Please give back all the records exactly, but keep the pictures out.

(Extracted data entries)
== == ==
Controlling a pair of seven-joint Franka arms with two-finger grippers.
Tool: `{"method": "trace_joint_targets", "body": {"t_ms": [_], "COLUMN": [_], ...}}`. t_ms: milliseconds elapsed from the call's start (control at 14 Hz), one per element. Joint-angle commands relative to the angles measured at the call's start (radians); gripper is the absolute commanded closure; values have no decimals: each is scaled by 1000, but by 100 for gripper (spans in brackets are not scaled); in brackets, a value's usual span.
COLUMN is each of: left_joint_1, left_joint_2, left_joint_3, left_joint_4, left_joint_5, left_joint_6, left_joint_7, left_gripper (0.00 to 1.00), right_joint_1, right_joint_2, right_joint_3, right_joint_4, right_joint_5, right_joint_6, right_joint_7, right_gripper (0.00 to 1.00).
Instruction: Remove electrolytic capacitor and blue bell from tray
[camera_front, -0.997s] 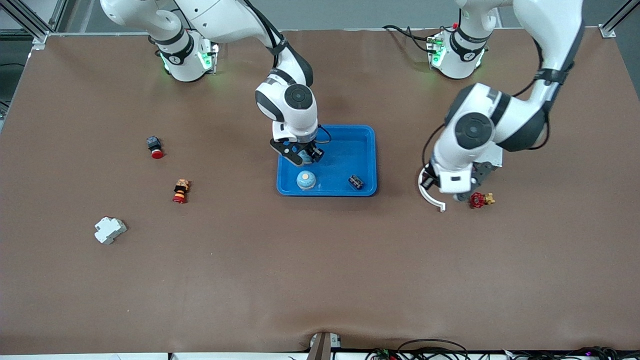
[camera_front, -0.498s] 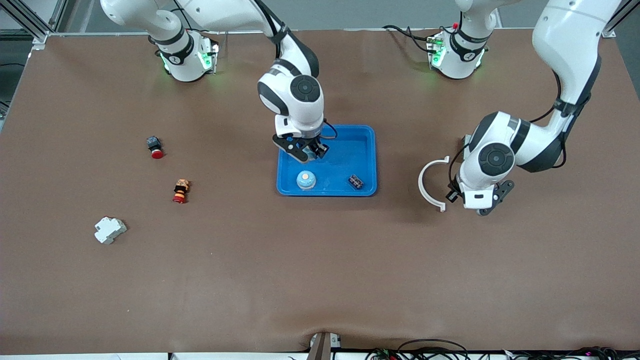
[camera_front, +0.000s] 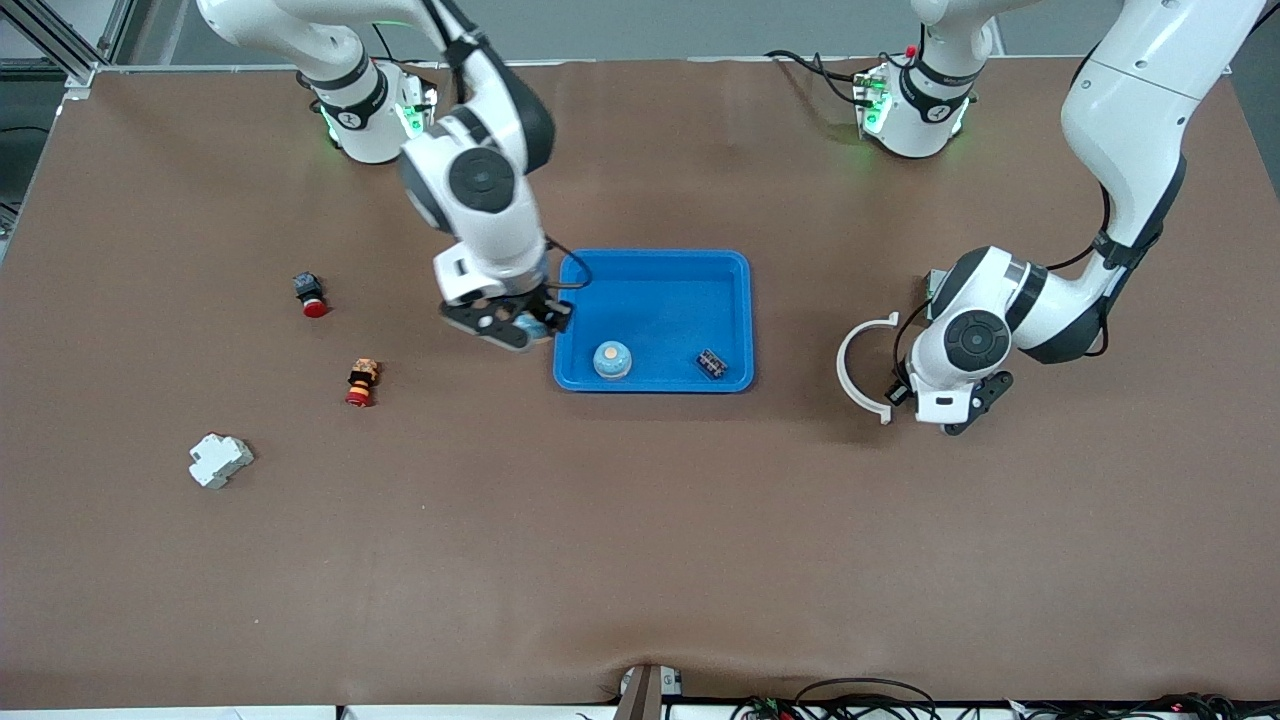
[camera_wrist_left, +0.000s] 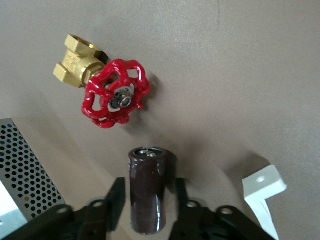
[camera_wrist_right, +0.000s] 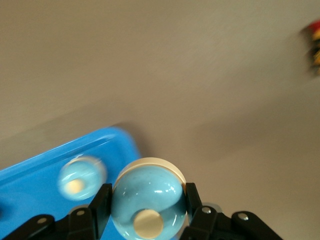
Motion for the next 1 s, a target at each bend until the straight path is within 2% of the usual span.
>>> {"method": "trace_joint_targets", "body": {"t_ms": [0,142,285,498,641,926], "left_joint_1": [-3,-5,-13,-54,-133,-256], "left_joint_2": [-54,-77,-74,-55,-2,84], "left_joint_3": [-11,-40,-115,-184,-185,-183], "left_joint_4": [-4,14,54,94,164,247], "left_joint_5": [20,20,3,-17,-18,-12], "left_joint_6": [-19,-21,-33,-42,-42,-39], "left_joint_7": [-8,0,-37,-196,-291,-437], "left_gripper": [0,0,0,0,0,0], "right_joint_1": [-118,-201,-260,-381,-447,-516], "right_joint_2": [-153,-192,-192,-188,-181,-143], "right_joint_3": [15,13,13,13,13,13], "right_joint_4": [-176,-228,-256,-337,-369,-368], "right_joint_5": [1,1,1,1,1,1], "right_joint_6": [21,21,42,174,231,266], "right_joint_7": [-222,-364,-448,-628,-726,-829], "right_gripper": [100,100,100,100,100,100]}}
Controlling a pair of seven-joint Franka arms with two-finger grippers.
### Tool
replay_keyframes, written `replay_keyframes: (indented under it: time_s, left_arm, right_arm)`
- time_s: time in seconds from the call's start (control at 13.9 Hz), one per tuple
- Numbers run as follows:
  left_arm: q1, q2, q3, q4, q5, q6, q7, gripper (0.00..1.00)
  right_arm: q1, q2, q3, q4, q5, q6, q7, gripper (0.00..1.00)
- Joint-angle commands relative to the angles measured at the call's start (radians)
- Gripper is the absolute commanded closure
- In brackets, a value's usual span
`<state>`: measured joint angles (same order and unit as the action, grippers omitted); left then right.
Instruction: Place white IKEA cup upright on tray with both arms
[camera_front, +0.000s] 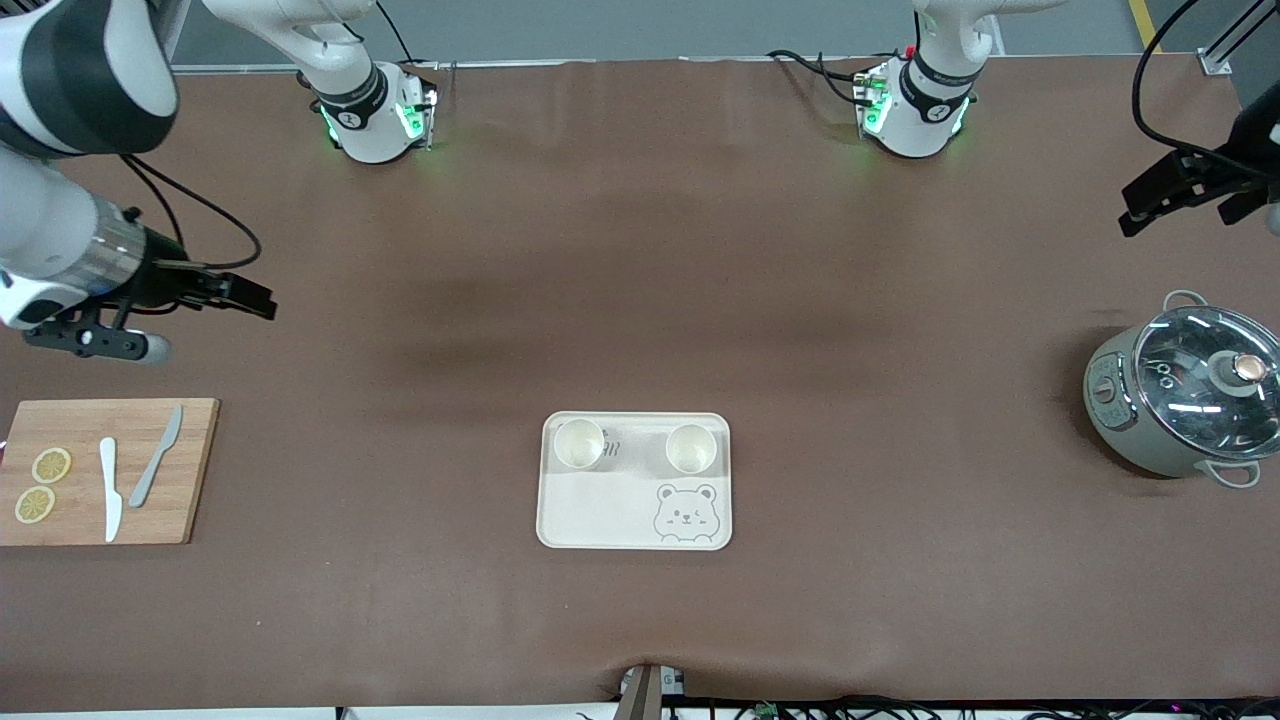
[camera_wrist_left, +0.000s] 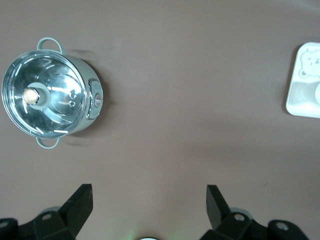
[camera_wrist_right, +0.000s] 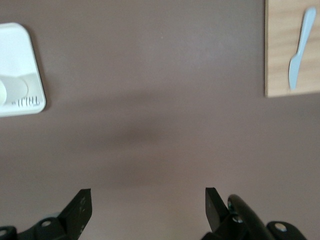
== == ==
Result for this task
Controlling a pair of seven-joint Franka arms with two-finger grippers.
Tool: `{"method": "trace_joint_targets", "body": {"t_ms": [_], "COLUMN": [_], ...}}`. t_ms: milliseconds elapsed from the call's start (control at 14 Hz), one per element. Joint-angle commands relative to the angles measured at the call's start (radians); gripper is the absolute commanded closure; values have no decimals: each is scaled by 1000, but by 100 for gripper (spans in brackets are not scaled); in brackets, a value's usual span.
COLUMN is each of: left_joint_1, left_joint_2, left_joint_3, left_joint_4, left_joint_5, left_joint_6, left_joint_7, left_gripper (0.00 to 1.00), right_joint_1, right_joint_2, right_joint_3, right_joint_4, right_joint_5, right_joint_6, right_joint_7, right_gripper (0.00 to 1.00).
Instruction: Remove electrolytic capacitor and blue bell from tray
[camera_front, -0.997s] 
[camera_front, -0.498s] 
[camera_front, +0.000s] 
[camera_wrist_left, +0.000s] 
[camera_wrist_right, +0.000s] 
Motion for the next 1 s, a target at each bend until the straight path is within 2% of the usual span.
>>> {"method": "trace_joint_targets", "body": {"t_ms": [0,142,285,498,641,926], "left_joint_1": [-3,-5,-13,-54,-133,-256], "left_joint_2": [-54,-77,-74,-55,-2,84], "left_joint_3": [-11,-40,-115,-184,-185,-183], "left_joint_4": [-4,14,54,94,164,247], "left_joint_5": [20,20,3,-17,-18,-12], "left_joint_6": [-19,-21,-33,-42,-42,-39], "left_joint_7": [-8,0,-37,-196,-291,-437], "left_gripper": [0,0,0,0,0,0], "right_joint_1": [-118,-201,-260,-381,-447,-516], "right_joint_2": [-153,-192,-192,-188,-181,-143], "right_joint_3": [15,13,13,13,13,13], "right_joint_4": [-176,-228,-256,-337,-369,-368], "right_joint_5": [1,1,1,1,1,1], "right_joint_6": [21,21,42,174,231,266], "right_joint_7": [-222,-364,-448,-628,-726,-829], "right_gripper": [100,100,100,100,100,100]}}
Controlling a pair of seven-joint Franka arms with two-finger grippers.
### Tool
replay_keyframes, written `replay_keyframes: (indented under it: time_s, left_arm, right_arm)`
- time_s: time in seconds from the call's start (control at 13.9 Hz), one per tuple
- Numbers run as follows:
  left_arm: q1, q2, q3, q4, q5, q6, q7, gripper (0.00..1.00)
  right_arm: q1, q2, q3, q4, q5, q6, q7, gripper (0.00..1.00)
- Joint-angle commands relative to the angles measured at the call's start (radians)
- Gripper is the absolute commanded closure
- In brackets, a value's usual span
`<state>`: measured joint angles (same order and unit as the action, grippers omitted); left then right.
Instruction: Place white IKEA cup upright on tray with both arms
[camera_front, +0.000s] 
[camera_wrist_left, +0.000s] 
[camera_wrist_right, +0.000s] 

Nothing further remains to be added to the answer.